Reacting Sunday to the protests across Russia a day earlier, Kremlin chief spokesman Dmitry Peskov told Russian state television that "few people" had attended.
Peskov also accused the US Embassy in Moscow of indirectly interfering in "our domestic affairs," after officials issued a safety warning to Americans based in Russia ahead of the demonstrations.
"Of course, these publications are inappropriate," said Peskov, after the Russian Foreign Ministry had said the US envoy would be summoned to "explain themselves."
The Russian civil rights portal OVD-Info said Sunday that among its count of 3,400 arrested during rallies in 100 cities, at least 1,360 of those had been made in Moscow.
In St. Petersburg, another 523 detentions took place, said OVD. A video showing a police officer kicking a woman in St.
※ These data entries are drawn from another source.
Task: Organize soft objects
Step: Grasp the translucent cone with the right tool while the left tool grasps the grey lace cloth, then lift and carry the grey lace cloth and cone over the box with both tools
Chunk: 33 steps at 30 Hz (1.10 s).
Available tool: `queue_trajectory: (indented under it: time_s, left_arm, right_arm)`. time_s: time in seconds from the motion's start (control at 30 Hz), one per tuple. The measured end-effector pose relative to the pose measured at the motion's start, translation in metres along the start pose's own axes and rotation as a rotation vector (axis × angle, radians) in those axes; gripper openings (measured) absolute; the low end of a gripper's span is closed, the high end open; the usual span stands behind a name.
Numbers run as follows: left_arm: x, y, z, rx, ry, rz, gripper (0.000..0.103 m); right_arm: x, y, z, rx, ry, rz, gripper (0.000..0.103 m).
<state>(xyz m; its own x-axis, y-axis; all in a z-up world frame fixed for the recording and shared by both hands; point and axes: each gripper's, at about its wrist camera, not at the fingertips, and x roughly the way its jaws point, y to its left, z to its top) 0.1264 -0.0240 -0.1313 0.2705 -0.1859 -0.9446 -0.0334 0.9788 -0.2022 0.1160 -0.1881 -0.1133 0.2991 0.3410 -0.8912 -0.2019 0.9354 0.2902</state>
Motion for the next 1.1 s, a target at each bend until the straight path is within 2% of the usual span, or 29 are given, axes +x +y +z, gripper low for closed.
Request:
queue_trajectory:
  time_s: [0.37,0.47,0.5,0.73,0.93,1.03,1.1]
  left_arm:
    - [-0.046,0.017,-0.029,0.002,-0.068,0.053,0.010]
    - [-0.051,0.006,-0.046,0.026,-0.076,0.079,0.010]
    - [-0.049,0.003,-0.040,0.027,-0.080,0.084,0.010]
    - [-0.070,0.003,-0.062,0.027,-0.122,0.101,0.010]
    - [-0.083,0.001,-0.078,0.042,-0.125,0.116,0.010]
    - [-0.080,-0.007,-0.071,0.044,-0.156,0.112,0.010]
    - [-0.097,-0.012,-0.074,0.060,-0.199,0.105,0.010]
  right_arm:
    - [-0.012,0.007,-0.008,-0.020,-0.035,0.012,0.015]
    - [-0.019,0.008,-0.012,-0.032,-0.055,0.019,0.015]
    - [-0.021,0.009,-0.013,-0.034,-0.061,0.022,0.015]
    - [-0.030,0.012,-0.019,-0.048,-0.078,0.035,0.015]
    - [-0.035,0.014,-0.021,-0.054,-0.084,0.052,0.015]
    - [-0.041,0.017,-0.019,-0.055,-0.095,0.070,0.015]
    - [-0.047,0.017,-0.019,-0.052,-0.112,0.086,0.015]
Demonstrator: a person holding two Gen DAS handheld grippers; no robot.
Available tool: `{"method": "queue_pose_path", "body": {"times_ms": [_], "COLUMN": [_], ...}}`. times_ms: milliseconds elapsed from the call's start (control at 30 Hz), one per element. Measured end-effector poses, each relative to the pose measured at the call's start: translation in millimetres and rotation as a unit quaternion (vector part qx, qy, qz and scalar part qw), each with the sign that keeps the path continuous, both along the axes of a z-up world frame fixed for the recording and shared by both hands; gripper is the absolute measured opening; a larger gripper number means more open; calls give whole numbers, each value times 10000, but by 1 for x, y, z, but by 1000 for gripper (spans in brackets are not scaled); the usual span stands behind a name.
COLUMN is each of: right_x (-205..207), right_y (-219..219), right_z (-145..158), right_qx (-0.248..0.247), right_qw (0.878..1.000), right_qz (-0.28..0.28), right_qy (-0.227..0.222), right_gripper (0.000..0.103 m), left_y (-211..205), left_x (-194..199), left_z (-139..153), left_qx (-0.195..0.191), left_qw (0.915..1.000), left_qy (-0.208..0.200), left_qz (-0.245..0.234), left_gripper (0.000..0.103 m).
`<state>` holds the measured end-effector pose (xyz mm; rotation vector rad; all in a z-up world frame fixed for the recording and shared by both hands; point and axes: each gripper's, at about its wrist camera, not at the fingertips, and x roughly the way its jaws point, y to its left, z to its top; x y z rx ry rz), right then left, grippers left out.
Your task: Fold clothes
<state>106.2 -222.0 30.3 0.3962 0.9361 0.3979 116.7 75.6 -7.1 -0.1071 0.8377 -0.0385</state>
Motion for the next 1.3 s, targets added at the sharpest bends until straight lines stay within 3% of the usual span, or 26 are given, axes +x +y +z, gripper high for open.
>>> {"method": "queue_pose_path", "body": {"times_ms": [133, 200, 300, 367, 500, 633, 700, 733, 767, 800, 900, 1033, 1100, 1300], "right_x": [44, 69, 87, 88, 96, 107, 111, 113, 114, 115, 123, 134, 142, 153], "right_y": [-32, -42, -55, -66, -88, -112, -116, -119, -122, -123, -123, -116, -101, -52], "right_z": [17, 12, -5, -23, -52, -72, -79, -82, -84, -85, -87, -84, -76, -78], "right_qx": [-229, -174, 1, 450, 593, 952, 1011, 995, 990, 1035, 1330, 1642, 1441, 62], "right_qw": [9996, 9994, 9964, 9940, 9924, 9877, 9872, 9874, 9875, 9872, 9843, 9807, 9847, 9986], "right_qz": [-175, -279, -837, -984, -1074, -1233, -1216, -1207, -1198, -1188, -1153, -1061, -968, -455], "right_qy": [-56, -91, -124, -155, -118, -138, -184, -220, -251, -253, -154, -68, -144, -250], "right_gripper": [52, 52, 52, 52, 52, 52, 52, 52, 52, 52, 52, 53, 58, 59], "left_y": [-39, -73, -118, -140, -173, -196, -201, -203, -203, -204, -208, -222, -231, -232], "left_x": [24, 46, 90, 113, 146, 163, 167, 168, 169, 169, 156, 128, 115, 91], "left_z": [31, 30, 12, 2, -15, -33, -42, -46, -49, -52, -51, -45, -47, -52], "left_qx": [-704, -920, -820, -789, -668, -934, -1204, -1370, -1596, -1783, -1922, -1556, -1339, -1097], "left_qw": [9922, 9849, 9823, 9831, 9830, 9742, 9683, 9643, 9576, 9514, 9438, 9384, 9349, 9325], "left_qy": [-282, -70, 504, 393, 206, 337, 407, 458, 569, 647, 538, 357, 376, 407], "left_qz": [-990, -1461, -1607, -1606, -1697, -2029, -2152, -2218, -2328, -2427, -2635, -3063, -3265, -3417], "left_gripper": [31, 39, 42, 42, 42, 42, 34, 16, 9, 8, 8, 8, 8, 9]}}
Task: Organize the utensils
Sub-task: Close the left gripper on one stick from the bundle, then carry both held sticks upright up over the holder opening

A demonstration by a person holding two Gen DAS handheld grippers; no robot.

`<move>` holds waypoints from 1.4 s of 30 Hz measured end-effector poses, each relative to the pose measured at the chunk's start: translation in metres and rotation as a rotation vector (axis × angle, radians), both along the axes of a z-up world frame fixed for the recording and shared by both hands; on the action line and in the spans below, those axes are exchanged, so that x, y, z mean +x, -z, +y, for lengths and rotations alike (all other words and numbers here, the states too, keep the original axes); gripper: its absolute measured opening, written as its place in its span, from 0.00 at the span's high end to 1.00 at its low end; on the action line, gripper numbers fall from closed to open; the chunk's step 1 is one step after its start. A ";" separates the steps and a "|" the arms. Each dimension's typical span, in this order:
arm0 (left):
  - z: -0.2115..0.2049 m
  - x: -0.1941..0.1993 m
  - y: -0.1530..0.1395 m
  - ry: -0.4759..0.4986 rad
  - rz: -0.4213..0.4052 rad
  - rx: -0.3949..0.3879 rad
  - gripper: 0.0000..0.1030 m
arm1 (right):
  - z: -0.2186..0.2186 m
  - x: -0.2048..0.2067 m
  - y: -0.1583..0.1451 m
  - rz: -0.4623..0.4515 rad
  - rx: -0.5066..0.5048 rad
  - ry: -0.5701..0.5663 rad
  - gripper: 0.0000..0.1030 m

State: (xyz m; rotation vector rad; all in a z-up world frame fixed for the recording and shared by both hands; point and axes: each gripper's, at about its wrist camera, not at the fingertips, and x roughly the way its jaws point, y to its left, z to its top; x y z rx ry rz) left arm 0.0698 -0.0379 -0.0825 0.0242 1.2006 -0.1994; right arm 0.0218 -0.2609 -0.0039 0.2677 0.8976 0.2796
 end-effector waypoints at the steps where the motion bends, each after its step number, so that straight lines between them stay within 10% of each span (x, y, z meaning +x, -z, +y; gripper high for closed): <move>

Petersburg prompted outrage on social networks.
Navalny's team said 40,000 had attended the Moscow protest. Police estimates were far lower.
Reacting Sunday to Russia's mass arrests, French Foreign Minister Jean-Yves Le Drian told French media: "The affront to the rule of law posed by these collective and preventive arrests is intolerable."
"I find this slide toward authoritarianism very worrying," said Le Drian, adding however that ongoing dialog between France and Russia remained "necessary."
Last Monday, German Foreign Minister Heiko Maas condemned the Kremlin's latest arrest of Navalny, saying the Russian dissident had chosen to return to Russia "because that's where he feels his personal and political home is.
"That he was detained on his arrival by Russian authorities is utterly incomprehensible," Maas told German public television.
In many cities, demonstrators held up toilet brushes — an allusion to an alleged expensive Italian utensil spotted in a bathroom of Putin's giant Black Sea palace.
Following the revelations about Putin's pricey mansion, the daily Badische Zeitung newspaper reported Thursday that Navalny had made his two-hour film about the scandal at Germany's Black Forest Studios at Kirchzarten, in the southwestern state of Baden-Württemberg.
In October, the newspaper said Navalny was recuperating after his treatment at Berlin's Charite hospital clinic under a "large" police guard at Ibach, also in the Black Forest region, 50 kilometers (26 miles) further south.